* **What the task requires**
Copy out all of the lines below exactly; the pictures do not belong in the copy.

* **Information provided**
::::

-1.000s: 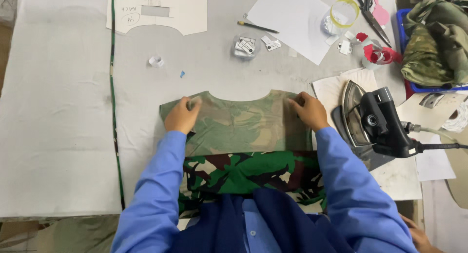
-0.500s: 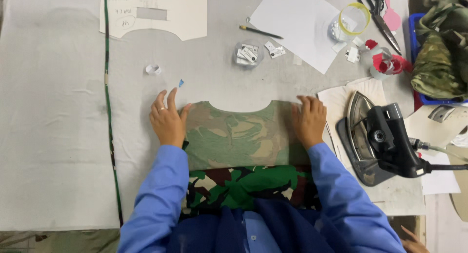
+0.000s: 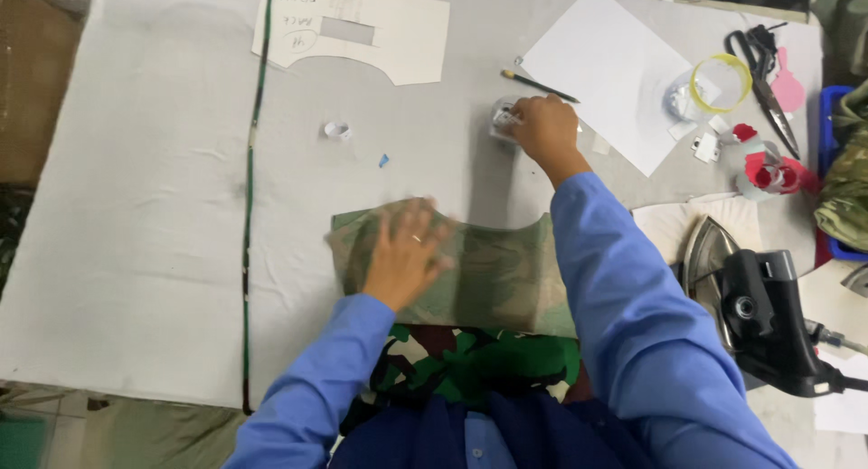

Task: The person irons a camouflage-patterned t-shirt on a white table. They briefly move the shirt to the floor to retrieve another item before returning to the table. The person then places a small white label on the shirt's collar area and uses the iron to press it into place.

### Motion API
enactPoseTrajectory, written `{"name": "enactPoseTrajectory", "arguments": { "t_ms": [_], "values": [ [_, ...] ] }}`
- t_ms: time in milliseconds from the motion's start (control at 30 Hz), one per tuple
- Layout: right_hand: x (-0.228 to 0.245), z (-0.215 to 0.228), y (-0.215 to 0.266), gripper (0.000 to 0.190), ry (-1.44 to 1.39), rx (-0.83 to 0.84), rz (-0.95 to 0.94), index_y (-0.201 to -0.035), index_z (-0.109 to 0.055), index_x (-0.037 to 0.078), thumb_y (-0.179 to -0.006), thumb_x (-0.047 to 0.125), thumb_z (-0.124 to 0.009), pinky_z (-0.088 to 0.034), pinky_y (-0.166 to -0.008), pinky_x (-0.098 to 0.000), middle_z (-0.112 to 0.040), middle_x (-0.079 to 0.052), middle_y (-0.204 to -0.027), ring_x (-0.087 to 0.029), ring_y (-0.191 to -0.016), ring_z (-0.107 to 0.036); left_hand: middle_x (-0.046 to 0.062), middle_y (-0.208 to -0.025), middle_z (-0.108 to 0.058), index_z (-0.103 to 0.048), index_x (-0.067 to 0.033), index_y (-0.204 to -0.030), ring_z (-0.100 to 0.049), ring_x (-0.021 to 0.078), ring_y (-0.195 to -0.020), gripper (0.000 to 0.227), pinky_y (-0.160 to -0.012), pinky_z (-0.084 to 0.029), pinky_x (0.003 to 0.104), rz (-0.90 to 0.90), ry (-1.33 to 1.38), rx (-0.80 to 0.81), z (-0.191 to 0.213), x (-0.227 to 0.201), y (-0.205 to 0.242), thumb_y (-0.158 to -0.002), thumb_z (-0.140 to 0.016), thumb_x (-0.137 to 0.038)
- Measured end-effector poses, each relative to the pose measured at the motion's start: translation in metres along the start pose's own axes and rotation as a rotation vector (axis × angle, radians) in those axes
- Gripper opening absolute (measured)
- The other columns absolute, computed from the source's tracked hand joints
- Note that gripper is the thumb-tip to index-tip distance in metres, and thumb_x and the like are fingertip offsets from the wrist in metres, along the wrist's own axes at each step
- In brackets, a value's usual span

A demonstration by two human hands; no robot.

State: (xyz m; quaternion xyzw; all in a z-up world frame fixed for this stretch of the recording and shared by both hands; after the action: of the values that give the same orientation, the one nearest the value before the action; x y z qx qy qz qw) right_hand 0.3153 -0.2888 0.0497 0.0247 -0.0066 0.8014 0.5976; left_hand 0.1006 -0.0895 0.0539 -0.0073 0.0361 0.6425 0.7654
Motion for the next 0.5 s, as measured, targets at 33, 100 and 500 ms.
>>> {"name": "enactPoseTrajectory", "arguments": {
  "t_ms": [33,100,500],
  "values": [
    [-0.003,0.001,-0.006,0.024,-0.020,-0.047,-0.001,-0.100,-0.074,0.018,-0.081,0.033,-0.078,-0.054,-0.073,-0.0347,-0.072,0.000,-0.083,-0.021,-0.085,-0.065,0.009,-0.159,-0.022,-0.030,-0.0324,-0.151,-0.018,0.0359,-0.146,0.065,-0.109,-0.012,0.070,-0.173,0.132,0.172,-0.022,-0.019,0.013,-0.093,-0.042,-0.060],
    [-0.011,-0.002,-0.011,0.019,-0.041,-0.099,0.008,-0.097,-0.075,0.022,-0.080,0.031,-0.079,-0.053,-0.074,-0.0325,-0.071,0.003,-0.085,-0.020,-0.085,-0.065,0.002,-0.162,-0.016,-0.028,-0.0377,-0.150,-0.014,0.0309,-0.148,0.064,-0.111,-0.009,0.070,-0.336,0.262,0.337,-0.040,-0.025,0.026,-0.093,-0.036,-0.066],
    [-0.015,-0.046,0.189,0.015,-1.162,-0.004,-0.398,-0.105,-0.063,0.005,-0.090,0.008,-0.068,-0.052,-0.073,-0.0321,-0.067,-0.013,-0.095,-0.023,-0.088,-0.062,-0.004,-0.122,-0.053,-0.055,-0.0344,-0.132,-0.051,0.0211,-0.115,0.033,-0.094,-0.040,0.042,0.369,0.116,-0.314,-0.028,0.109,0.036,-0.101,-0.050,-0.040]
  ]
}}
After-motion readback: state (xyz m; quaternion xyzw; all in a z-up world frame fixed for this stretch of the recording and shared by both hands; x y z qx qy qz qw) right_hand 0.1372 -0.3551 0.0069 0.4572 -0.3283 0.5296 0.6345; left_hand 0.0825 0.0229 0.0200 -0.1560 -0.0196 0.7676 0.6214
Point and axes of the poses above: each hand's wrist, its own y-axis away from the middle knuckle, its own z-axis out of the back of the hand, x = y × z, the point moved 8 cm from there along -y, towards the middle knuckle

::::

* **Exercise response**
-1.000s: 
-0.500s: 
+0.000s: 

Task: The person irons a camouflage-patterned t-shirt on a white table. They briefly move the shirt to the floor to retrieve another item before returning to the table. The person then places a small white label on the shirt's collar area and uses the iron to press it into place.

### Motion API
enactPoseTrajectory, written `{"name": "enactPoseTrajectory", "arguments": { "t_ms": [_], "values": [ [_, ...] ] }}`
- t_ms: time in milliseconds from the motion's start (control at 30 Hz), one per tuple
- Layout: right_hand: x (-0.228 to 0.245), z (-0.215 to 0.228), y (-0.215 to 0.266), gripper (0.000 to 0.190), ry (-1.44 to 1.39), rx (-0.83 to 0.84), rz (-0.95 to 0.94), index_y (-0.201 to -0.035), index_z (-0.109 to 0.055), index_x (-0.037 to 0.078), thumb_y (-0.179 to -0.006), thumb_x (-0.047 to 0.125), thumb_z (-0.124 to 0.009), pinky_z (-0.088 to 0.034), pinky_y (-0.166 to -0.008), pinky_x (-0.098 to 0.000), middle_z (-0.112 to 0.040), middle_x (-0.079 to 0.052), middle_y (-0.204 to -0.027), ring_x (-0.087 to 0.029), ring_y (-0.191 to -0.016), ring_z (-0.107 to 0.036); left_hand: middle_x (-0.046 to 0.062), middle_y (-0.208 to -0.025), middle_z (-0.108 to 0.058), index_z (-0.103 to 0.048), index_x (-0.067 to 0.033), index_y (-0.204 to -0.030), ring_z (-0.100 to 0.049), ring_x (-0.021 to 0.078), ring_y (-0.195 to -0.020), gripper (0.000 to 0.227), pinky_y (-0.160 to -0.012), pinky_z (-0.084 to 0.029), pinky_x (0.003 to 0.104), rz (-0.90 to 0.90), ry (-1.33 to 1.38), rx (-0.80 to 0.81), z (-0.191 to 0.213), x (-0.227 to 0.201), y (-0.205 to 0.242), thumb_y (-0.158 to -0.002), thumb_z (-0.140 to 0.016), thumb_x (-0.137 to 0.038)
- Measured end-effector poses, each relative to the pose measured at the motion's start: translation in metres along the start pose's own axes and rotation as a rotation vector (axis × angle, radians) in those axes
- Gripper opening absolute (measured)
- The other columns absolute, computed from the source's tracked hand joints
- Note that gripper is the thumb-tip to index-tip distance in metres, and thumb_x and the like are fingertip offsets from the wrist in metres, along the wrist's own axes at each step
- In brackets, a value's usual span

A demonstration by two human hands; no robot.

State: (xyz m; quaternion xyzw; all in a z-up world frame fixed for this stretch of the recording and shared by both hands; after the action: of the values that give the same orientation, the one nearest the value before the action; x y z qx qy qz qw) right_hand 0.3153 -0.2888 0.0497 0.0247 -0.0066 0.8014 0.5976; left_hand 0.1006 -0.0895 0.0539 -0.0073 0.0361 0.6425 0.7654
Motion for the next 0.5 s, as measured, targets at 33, 100 and 500 ms.
>>> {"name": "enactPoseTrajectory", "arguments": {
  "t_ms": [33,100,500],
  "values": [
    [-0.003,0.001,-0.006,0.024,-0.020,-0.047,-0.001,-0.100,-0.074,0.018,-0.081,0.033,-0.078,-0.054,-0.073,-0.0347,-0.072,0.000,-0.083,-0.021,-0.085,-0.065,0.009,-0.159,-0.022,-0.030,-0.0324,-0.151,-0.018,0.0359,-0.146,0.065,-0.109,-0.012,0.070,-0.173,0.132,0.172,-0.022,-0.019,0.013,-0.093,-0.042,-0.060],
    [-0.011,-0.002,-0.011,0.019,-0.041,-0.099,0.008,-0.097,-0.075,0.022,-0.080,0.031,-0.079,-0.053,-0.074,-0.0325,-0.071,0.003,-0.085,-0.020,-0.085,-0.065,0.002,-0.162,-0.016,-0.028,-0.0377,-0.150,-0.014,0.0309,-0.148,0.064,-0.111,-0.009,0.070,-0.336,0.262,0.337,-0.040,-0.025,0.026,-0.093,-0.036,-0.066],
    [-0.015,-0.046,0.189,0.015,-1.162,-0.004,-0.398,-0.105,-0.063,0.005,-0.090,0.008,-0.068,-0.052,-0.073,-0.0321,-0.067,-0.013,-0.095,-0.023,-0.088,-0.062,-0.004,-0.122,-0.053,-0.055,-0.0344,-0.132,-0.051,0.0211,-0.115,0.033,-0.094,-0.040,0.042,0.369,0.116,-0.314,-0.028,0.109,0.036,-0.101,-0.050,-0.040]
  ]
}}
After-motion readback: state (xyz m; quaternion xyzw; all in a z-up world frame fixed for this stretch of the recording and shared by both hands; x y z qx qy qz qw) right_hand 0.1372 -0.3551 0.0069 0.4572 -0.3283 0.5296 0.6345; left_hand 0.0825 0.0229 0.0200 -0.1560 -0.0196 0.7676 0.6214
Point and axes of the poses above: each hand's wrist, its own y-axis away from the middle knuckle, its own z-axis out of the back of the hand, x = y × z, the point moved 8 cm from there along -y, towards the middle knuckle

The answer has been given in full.